Recipe: Gluten Free Sweet Potato Bundt Cake

I found this recipe on foodnetwork.com courtesy of Dave Lieberman.  I have made a couple of tweaks to it, but not much.  You can substitute for the oil to cut down on calories (such as applesauce), but it cuts down on the devilishly good taste.  (besides, I just eat smaller pieces:).

I am also going to try substituting the sweet potato for pumpkin this fall and see how the different flavor works.

Batter:

2 1/2 Cups gluten free flour

1 Tbsp. baking powder

1 Tsp. ground cinnamon (I’m a bit more generous than that)

1/2 Tsp. salt

1 1/2 Cups cooked sweet potato (I up this a bit with 2 large potatoes; peel after cooking)

3 eggs

3/4 Cups warm water

1 3/4 Cups sugar (I have used both regular and organic)

1 Cup vegetable oil (I use canola, or applesauce could be a good substitute here.  Am thinking of trying yogart next time)

1 Tsp. vanilla extract

Optional add-ins:

1 Cup golden raisins

1 Cup toasted walnuts, crushed

Glaze:

4 Tbls. unsalted butter

2-3 Tbls. spiced rum

2 Cups confectioners’ sugar

Directions:

preheat oven to 350 degrees F

Grease bundt pan

whisk together flour, baking powder, cinnamon, and salt.  Set aside.  In separate bowl, mash sweet potato, leaving a slightly meaty texture.  Whisk together the sweet potatoes and eggs.  Whisk in the warm water, then the sugar, then the oil, and vanilla extract.  Stir in the dry ingredients until well mixed and then fold in (if desired), the raisins and walnuts.  Spoon into the bundt pan and cook until an inserted toothpick comes out clean, about 1 hour.  Let the cake cool for 15 minutes and invert onto serving platter.

Making the glaze:

Melt the butter in medium sauce pan with the rum.  Pull from heat and whisk in confectioners’ sugar until smooth.  Pour over cake and serve.

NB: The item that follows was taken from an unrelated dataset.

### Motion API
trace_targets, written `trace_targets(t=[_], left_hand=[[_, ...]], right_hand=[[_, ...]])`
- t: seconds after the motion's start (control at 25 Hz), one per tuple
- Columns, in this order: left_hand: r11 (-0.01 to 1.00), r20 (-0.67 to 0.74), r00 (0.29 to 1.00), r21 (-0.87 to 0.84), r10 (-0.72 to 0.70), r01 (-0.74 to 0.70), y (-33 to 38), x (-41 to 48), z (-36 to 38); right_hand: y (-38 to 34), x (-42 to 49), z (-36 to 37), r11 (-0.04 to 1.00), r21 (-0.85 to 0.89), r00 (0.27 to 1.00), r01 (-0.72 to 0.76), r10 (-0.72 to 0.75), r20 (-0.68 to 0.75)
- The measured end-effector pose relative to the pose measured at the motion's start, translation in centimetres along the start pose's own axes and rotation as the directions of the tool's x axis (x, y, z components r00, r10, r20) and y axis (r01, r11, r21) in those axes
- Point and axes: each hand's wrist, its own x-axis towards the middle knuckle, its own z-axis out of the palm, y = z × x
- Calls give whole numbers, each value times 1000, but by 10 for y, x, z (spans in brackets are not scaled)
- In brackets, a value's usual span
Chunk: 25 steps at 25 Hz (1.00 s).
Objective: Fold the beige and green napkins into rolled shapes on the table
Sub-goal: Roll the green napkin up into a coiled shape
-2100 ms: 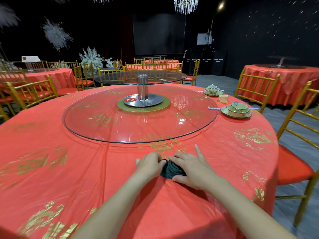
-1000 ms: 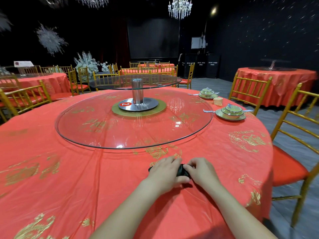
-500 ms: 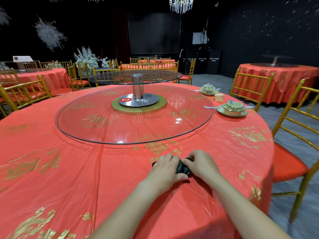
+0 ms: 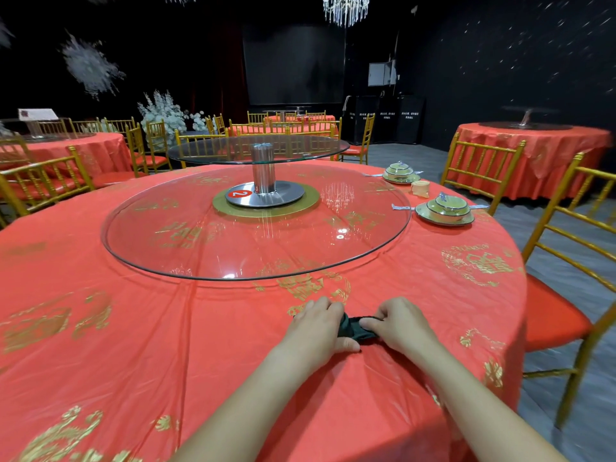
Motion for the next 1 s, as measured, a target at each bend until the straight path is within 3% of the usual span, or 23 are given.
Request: trace_targets(t=[0.12, 0.32, 0.6, 0.68, 0.8, 0.88, 1.0], left_hand=[[999, -20, 1000, 40, -10, 11, 4, -1, -2], [987, -14, 999, -155, 34, -36, -7, -12, -3], [1000, -55, 998, -23, -20, 19, -33, -38, -3], [1000, -62, 998, 11, -2, 3, -38, -46, -4], [994, -55, 998, 102, 44, -38, -38, -52, -2], [998, -22, 998, 40, 53, -52, -41, -49, -1], [950, -128, 991, -311, -30, -11, -58, -43, -6]], right_hand=[[3, -5, 5, 999, -15, 999, 30, -30, -15], [1, -9, -6, 965, 259, 999, 41, -33, -33], [0, -12, -13, 919, 358, 983, 165, -122, -139], [2, -17, -5, 909, 255, 941, 330, -294, -169], [-4, -26, 9, 858, -36, 859, 512, -511, 37], [-5, -25, 11, 858, -68, 858, 510, -500, 119], [3, -19, 2, 897, 189, 916, 399, -400, -33]])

2 thoughts on “Recipe: Gluten Free Sweet Potato Bundt Cake

  1. I just baked this delicious sounding GF bundt cake and it only took about 35 minutes At 350 degrees in my oven here in AZ. I made a few modifications to fit our Low GI lifestyle. I used 3/4 cup Organic Virgin Coconut Oil in place of the canola oil, 1/2 cup ground Coconut Sugar, 1 cup ZSweet, 1 1/2 tsp maple flavoring and 1 cup toasted chopped Pecans. I also made a maple glaze with the finely ground Coconut Sugar and Maple flavoring. It is so moist and delicious! I will be making this again and again! Thanks for the recipe.

    • rylie,

      Sorry I haven’t been on for awhile, but I’m glad to see you liked it. I love it when people make recipes their own. I often have modified gluten free recipes I find and they always turn out great. I have many alergies in my household, so experimenting is a must for us.

      Thanks again for checking out the site. I hope to hear from you again in the future.